Assisti recentemente à releitura do clássico Pinóquio. A versão italiana, que traz uma história muito mais sombria do que aquela narrada pela Disney, acompanha os sucessivos erros do boneco de madeira durante a sua saga para encontrar o pai. Por mais que a ideia de um tronco de madeira lapidado dar vida a uma marionete falante seja fantasiosa demais, o realismo está presente em quase todas as cenas, evidenciando a ingenuidade de Pinóquio e a maldade e egoísmo que o ser humano cultivou ao conviver em sociedade.
A fórmula usada no longa funciona tão bem que o que menos importa é crer ou não em um menino-boneco esculpido por um pai solitário. O filme não oferece nem um curto tempo para questionarmos se tudo não passa de um delírio de Gepeto, até porque a realidade apresentada choca muito mais. Para exemplificar, em uma das cenas Pinóquio frequenta a escola e não sente nada ao apanhar de uma vara de marmelo do professor, em uma metáfora ao fato de que nem sempre sentimos no corpo, e sim do lado de dentro.
Tudo isso me fez pensar sobre a pressa de ser quem somos. Pinóquio quer tanto ser um “menino de verdade” que, quando consegue, o filme termina (acredito que isso não seja um spoiler a essa altura). Quer dizer, durante duas horas o boneco sofre com os próprios tropeços por não enxergar a maldade no próximo, ao mesmo tempo em que tem um amor incondicional pelo seu criador. Pinóquio sente e não sente. Ao se tornar um menino, o filme termina sem apresentar a melhor parte: o que muda ao nos reconhecermos, enfim, como humanos, responsáveis pelas consequências das próprias escolhas?
Talvez seja exatamente nesse fim-sem-fim que resida a graça da história – assim como as metáforas com animais espalhadas ao longo do filme. A esperança alimentada é a de que Pinóquio não se torne só mais um menino dentre tantos outros, uma vez que a sua ingenuidade permitiu que ele conhecesse tudo aquilo de pior que podemos ser. Outro ponto interessante é que o estranho não causa desconforto, já que, durante a jornada, em nenhum momento os personagens questionam o fato de Pinóquio ser um boneco de madeira que anda e fala como um menino de verdade. É como viver em um mundo paralelo e ideal onde o diferente não soa como absurdo.

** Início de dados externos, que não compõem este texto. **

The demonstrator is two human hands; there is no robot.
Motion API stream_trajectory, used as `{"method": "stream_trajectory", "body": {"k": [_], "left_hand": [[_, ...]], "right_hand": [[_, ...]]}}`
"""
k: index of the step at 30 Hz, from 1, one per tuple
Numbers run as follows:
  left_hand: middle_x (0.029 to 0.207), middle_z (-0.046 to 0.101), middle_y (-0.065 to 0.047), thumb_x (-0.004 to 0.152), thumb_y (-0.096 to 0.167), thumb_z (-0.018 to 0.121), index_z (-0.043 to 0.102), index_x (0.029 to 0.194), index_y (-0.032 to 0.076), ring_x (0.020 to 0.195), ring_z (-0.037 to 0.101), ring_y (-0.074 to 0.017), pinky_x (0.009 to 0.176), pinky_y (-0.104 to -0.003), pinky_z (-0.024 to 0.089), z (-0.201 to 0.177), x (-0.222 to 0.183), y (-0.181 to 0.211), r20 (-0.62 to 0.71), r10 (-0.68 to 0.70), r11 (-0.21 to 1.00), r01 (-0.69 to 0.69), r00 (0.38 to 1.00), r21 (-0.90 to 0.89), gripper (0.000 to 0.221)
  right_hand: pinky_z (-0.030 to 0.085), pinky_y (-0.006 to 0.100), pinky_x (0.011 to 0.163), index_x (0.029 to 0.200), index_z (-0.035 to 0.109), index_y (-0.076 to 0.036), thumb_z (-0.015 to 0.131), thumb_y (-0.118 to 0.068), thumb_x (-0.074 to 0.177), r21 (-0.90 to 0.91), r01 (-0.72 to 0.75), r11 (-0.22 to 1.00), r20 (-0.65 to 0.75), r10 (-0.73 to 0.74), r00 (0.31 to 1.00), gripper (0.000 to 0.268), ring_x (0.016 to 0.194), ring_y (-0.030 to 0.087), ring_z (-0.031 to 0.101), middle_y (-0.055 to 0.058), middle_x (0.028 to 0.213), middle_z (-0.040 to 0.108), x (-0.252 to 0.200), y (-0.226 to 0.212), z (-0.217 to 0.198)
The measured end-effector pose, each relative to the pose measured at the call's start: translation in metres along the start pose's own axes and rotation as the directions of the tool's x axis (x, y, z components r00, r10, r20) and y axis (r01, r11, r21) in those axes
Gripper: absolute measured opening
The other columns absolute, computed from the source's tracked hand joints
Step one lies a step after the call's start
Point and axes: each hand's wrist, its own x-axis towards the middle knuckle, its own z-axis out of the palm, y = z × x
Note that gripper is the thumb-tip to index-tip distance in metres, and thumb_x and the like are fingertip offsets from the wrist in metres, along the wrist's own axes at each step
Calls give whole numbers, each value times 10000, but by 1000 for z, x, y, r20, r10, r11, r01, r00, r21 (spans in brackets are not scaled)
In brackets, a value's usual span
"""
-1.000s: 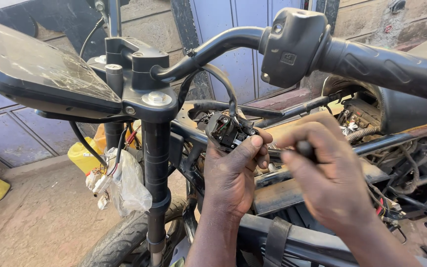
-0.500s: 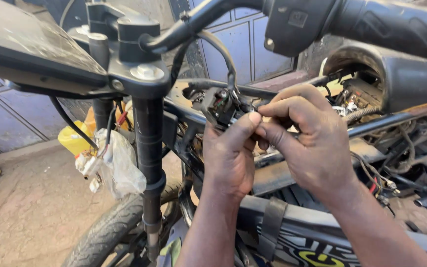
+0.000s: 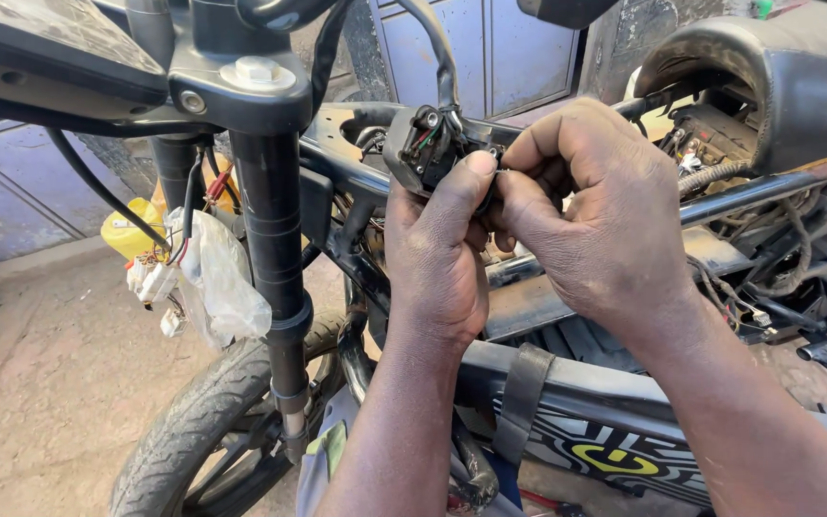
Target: Repair the handlebar switch assembly of a motorcycle by disassembling it with a screwdriver and inspecting the wiring.
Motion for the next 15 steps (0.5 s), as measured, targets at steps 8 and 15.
{"method": "stream_trajectory", "body": {"k": [8, 15], "left_hand": [[610, 615, -78, 861, 166, 683, 612, 694, 49, 447, 491, -140, 395, -252, 370, 4, -2, 9, 128, -90, 996, 86, 988, 37, 216], [724, 660, -25, 758, 350, 761, 669, 898, 71, 587, 569, -99, 521, -245, 423, 7, -19, 11, 234, -376, 850, 234, 896, 472, 325]], "right_hand": [[562, 283, 678, 866, 589, -47, 587, -123, 908, 222, -283, 933, 103, 266, 958, 87, 722, 144, 682, 66, 806, 707, -24, -5, -13], [409, 296, 537, 720, 557, -37, 536, -222, 938, 525, -648, 552, 370, 538, 758, 287, 540, 186, 525, 109, 588, 573, -105, 39, -37]]}}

Pinóquio não é um filme que apela para o drama. Pelo contrário, a vontade de fazer refletir é nítida e a obra escancara o que há de melhor e pior dentro de nós. A urgência de sermos aquilo que nos é imposto, sem refletir se já não somos exatamente quem gostaríamos de ser – ou, no mínimo, se quem somos já não nos basta – resiste ao tempo. Neste caminhar em busca do autoconhecimento, tropeçamos sem necessariamente machucar o corpo, até porque o aprendizado reside na alma. O amadurecimento é uma transformação constante e, assim como as maldades feitas ao boneco, não é porque ele não as enxerga que elas não existam – até porque, o evoluir é transparente.